Rebelar-se contra a falsa unanimidade, insinuar uma pequena insurreição a desfavor do Carnaval, é quase um sacrilégio, diriam o Papa e os discursos de bolso do governador do Rio ou Bahia. Se você não gosta da festa, cale-se! Mude-se, sob pena de parecer louco ou pecador, para algum lugar triste e monótono. É como querer a aventura de dizer que a nossa imprensa, corrompida e cínica, não tem autoridade para afirmar em moral e ética nenhuma questão sócio-politica-econômica, porque bancada que sempre foi pelos que ganham com o flagelo da ignorância das massas, porque migrante aonde chamar as reluzentes moedas de prata e ouro. Do jornalista engravatado, tipo dez de paus como o global William Bonde, bem enfeitado e quase engolido de tanto pó e botox, espera-se sempre a sua estupida e recorrente máxima do jornalismo brasileiro na defesa de seus patrões “Liberdade de expressão” ou “a imprensa é a voz do povo e ele não se cala”. Ou seja, roubam a posição de vítima do desgraçado que lhe ensaie qualquer ameaça, colocando-o no seu devido lugar, no lugar do ostracismo e do ridículo. Viva o Carnaval!, Viva o trio elétrico! Viva as escolas de samba!
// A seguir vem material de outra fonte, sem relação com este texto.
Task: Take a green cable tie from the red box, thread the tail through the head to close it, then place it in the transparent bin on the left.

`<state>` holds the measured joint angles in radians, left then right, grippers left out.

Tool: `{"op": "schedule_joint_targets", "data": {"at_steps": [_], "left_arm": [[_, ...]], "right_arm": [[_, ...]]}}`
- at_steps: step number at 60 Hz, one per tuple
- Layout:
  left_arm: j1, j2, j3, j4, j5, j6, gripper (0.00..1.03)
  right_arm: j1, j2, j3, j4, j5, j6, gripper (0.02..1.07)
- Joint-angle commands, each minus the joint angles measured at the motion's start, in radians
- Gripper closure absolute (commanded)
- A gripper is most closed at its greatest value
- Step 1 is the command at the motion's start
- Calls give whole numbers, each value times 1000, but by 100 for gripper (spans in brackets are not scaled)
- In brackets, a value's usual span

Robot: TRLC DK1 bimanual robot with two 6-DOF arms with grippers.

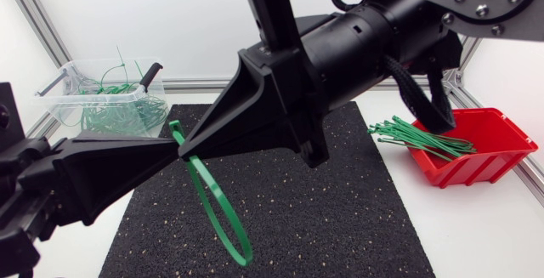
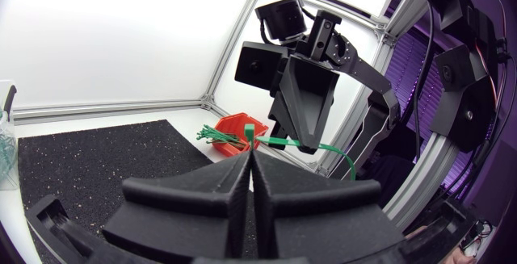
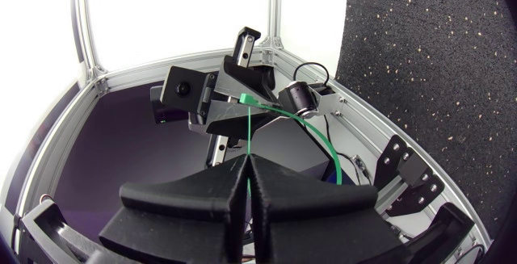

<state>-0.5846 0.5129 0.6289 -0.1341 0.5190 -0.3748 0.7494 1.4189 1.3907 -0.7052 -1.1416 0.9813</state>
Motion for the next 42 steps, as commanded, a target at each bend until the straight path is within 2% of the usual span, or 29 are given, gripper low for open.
{"op": "schedule_joint_targets", "data": {"at_steps": [1, 42], "left_arm": [[2, -8, -11, -1, 13, -24, 100], [-6, -13, -52, 34, 1, 4, 100]], "right_arm": [[-5, 14, -15, 10, -4, 31, 102], [-12, 14, -32, 39, -4, 37, 102]]}}
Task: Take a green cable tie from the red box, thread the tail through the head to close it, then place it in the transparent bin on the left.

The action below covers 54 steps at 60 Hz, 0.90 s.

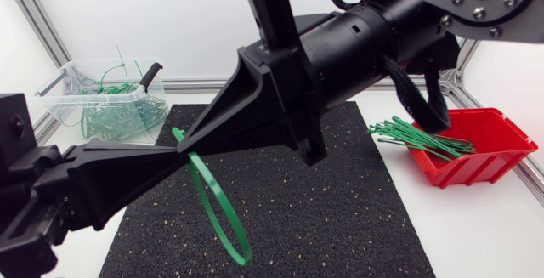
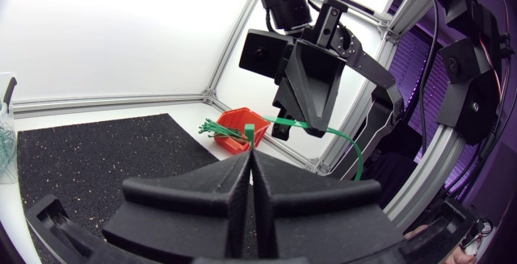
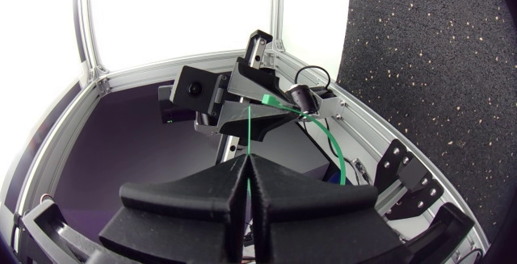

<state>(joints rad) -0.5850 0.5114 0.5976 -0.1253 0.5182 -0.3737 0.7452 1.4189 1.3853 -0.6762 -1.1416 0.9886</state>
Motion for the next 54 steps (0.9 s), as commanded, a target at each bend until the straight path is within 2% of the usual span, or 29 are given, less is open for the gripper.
{"op": "schedule_joint_targets", "data": {"at_steps": [1, 16, 43, 54], "left_arm": [[-7, -13, -21, 26, 0, 2, 100], [19, -16, -61, 64, -3, 12, 100], [37, -28, -94, 121, -10, 10, 100], [73, -11, -114, 158, -14, 13, 100]], "right_arm": [[-7, 14, -28, 12, -4, 30, 102], [-18, 12, -81, 70, -4, 44, 102], [-10, -2, -94, 90, -3, 56, 102], [-27, 6, -109, 107, -6, 56, 102]]}}
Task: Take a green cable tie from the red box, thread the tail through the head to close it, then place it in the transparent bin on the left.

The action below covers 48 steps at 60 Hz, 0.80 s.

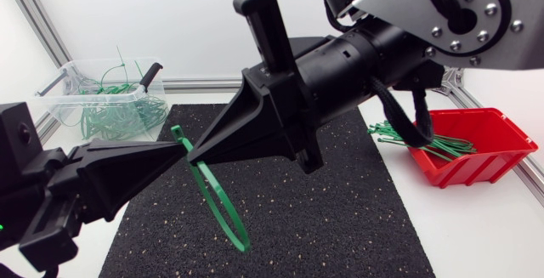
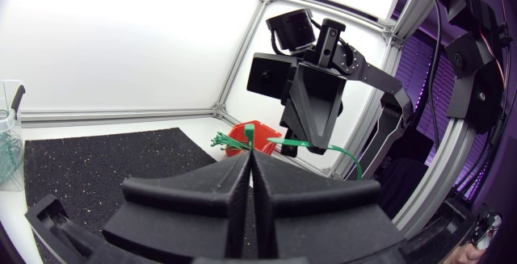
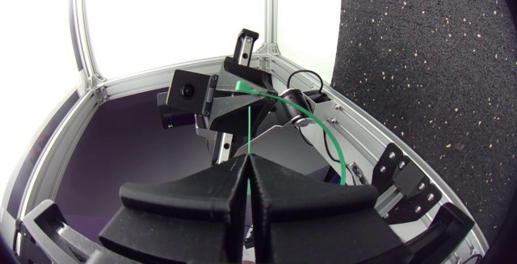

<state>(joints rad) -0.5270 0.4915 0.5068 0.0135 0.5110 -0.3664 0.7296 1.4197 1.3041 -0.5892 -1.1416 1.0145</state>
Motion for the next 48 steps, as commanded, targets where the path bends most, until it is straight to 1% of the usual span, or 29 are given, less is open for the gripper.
{"op": "schedule_joint_targets", "data": {"at_steps": [1, 10, 25, 35, 39, 48], "left_arm": [[15, 9, -24, 19, -6, 6, 100], [39, 4, -37, 9, -2, 7, 100], [42, 5, -39, 17, -2, 6, 100], [47, 10, -53, 46, -2, 4, 100], [48, 13, -54, 57, -2, 3, 100], [62, 56, -67, 103, -2, -2, 100]], "right_arm": [[-13, 5, -28, 20, -6, 30, 102], [-24, 31, -54, 71, -7, 32, 102], [-55, 48, -77, 143, -12, 32, 102], [-68, 18, -78, 120, -29, 33, 102], [-61, 10, -78, 92, -38, 33, 102], [-30, -2, -69, 75, -41, 35, 102]]}}
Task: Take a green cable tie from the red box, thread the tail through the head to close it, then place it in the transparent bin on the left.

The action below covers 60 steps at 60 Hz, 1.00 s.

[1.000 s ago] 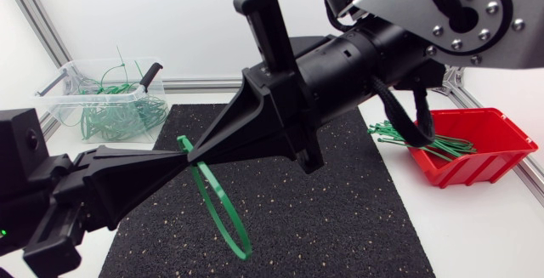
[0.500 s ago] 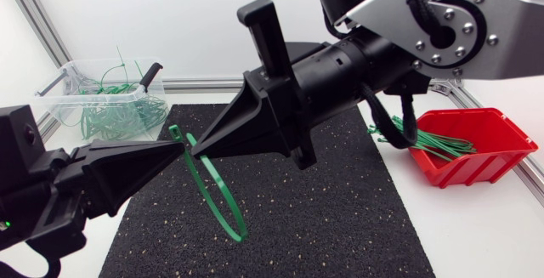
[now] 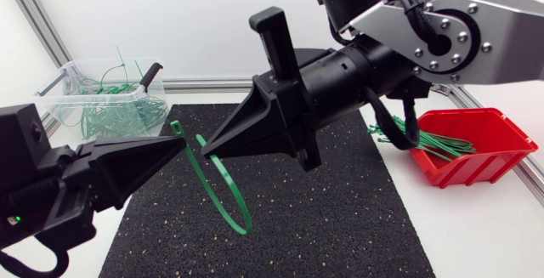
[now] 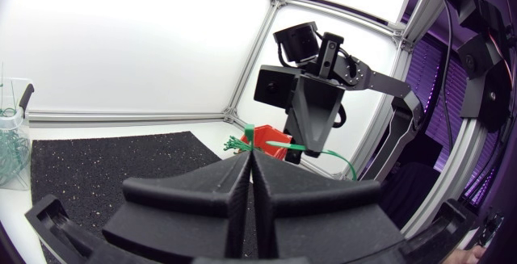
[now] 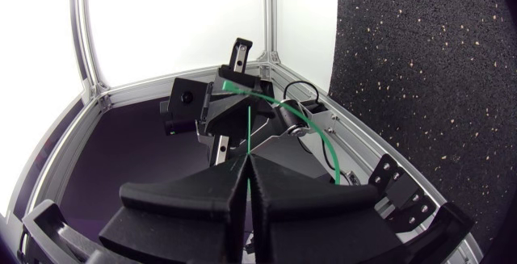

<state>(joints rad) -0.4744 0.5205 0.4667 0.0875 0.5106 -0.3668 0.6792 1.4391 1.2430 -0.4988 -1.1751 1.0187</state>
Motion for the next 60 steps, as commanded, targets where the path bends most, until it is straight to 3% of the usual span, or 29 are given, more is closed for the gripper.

Uma festa que emburrece, enquanto imbecializa, arrasta a massa, literalmente, a qual atende ensandecida à demanda e à hipnose, ao sorrateiro chamamento televisivo “ao vivo” do repórter rele no camarim de alguma “deusa” meretriz da música brasileira, naquele já batido e mal perfumado empréstimo de inteligência, na venda do corpo, na sedução chinfrim a quem o hetero e masculino tupiniquim se derrete vulgarmente. Pois é, seguem os carnavalescos no caminho da turba enlouquecida, a qual se envolve de alma e corpo na dança frenética e ridícula, no agitar de braços, pernas e bundas obesas, em manifestações que atendem à insanidade rítmica do trio elétrico, na agressão gratuita à inteligência, à temperança e sexualidade feminina. Assim é o carnaval da Bahia, um grande bordel a céu aberto, legalizado, fedendo a urina e ao mau hálito da galera de Sampa, que esculhamba os nordestinos nas suas redes sociais, mas que todo fevereiro aqui vêm pra beber e mijar. E o que sobrar desta conta deve já ter sido investido na Bolsa de Valores de São Paulo ou quem sabe Nova Iorque, como resultado de lucros justos e honestos de quem acredita na alegria do povo e sua saúde mental.
Mas este ano disseram que será diferente, que não haverá carnaval, que os sete dias serão voltados para uma nova e grande frente de mobilização da sociedade em prol do combate à pobreza no Brasil, quando todos os governos e grandes investidores da festa da carne se reunirão em Brasília, Salvador, Rio e Recife para, em um mega esforço de uma semana, ao invés de enriquecerem e promoverem o idiotismo, combaterem a fome e a miséria; pois não só de barulho, zumbido, pornofonia, pornografia e de belas e caras propagandas de cerveja vive o homem, mas da verdadeira bondade alheia, daquela que se esconde sob a nossa coragem e longe da luz, vista apenas na loucura matinal.
Francisco Gutemberg, ser humano, irmão, amigo, brincalhão, escritor, poeta, feliz, o que pensa por si mesmo, forte.